Nicole Clause, a young mother of four girls, had a set of twins last year. She buried all of her daughters’ placentas at her parents’ homes, where she knew they would be safe. At the time she didn’t know much about the teachings behind it, she only knew that it was meant to bind them to the place they call home.

Her two older daughters played a big part in burying the twin’s placentas. They knew it was helping to protect their baby sisters.

“They wanted to know why I was doing it and if I did it to theirs. They saw it when I put it in the hole. Aaliyah said her closing to the Creator and Aalyvia helped bury it,” Clause says. “I got blood on my hands and they were freaked out. I had to tell them that was their home before they were born. I told them that’s why we give thanks to Creator for everything we have and for their baby sisters getting here safely.”
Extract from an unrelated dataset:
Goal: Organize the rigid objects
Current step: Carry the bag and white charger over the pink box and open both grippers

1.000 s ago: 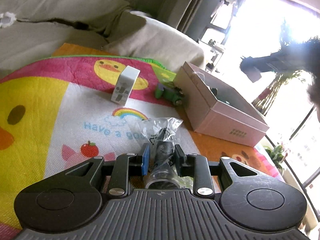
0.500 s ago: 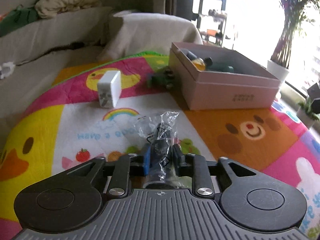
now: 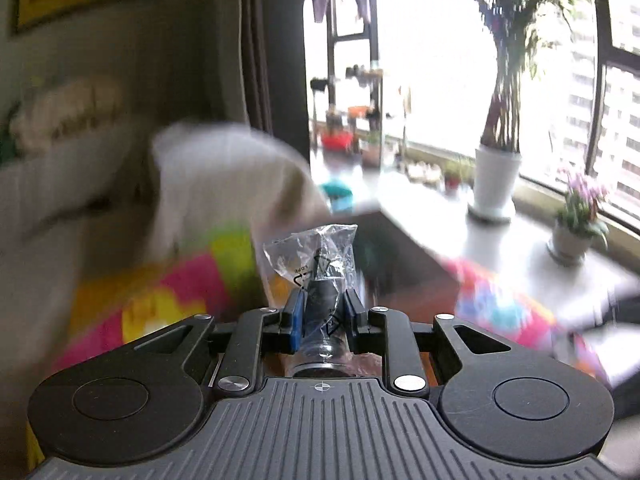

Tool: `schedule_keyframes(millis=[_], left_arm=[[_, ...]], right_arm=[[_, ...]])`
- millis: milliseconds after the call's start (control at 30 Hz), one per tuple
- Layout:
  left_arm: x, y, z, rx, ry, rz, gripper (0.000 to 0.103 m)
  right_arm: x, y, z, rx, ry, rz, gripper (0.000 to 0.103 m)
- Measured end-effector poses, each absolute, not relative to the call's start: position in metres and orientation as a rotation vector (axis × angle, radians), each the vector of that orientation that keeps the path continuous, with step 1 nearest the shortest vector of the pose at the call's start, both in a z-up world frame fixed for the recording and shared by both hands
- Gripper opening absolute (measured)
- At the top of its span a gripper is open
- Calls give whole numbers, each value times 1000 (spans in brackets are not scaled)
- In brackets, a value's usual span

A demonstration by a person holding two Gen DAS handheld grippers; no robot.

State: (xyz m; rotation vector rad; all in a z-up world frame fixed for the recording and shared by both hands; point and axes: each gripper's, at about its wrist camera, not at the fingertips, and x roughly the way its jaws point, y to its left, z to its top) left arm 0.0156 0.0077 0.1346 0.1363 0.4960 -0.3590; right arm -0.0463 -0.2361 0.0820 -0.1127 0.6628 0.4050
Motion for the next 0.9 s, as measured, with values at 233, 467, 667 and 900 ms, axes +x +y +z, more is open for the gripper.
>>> schedule_keyframes(millis=[233,467,667,900], left_arm=[[82,-1,154,-48,433,-347,27],[39,11,115,-17,536,-338,27],[-10,33,71,-8,657,-372,28],[-16,59,54,-39,682,-340,27]], right_arm=[[-51,-243,75,-74,646,381,61],[-43,-249,68,-81,682,348,61],[-11,-241,88,-86,700,353,61],[72,-214,175,-80,605,275,61]])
Like Clause, Waneek Horn-Miller also said burying the placenta was the right thing to do, as it was passed down from the women in her family.

“We have always just known to do it. It stems from the time when we lived in longhouses and we would plant the placentas at the foot of the door so the child would always know where home was,” says Horn-Miller.

She buried her son and daughter’s placentas at her mother’s home in Kahnawake, where many of the women in her family have buried theirs.

“I had them in my freezer for like 5 years and 2 years waiting for the right time. My sisters and their kids helped plant them side-by-side. It was so cute!”

Myka Burning, a mother of six, buried her youngest three children’s placentas at home. Through the Birthing Centre she learned there are two ideas behind where we choose to bury them.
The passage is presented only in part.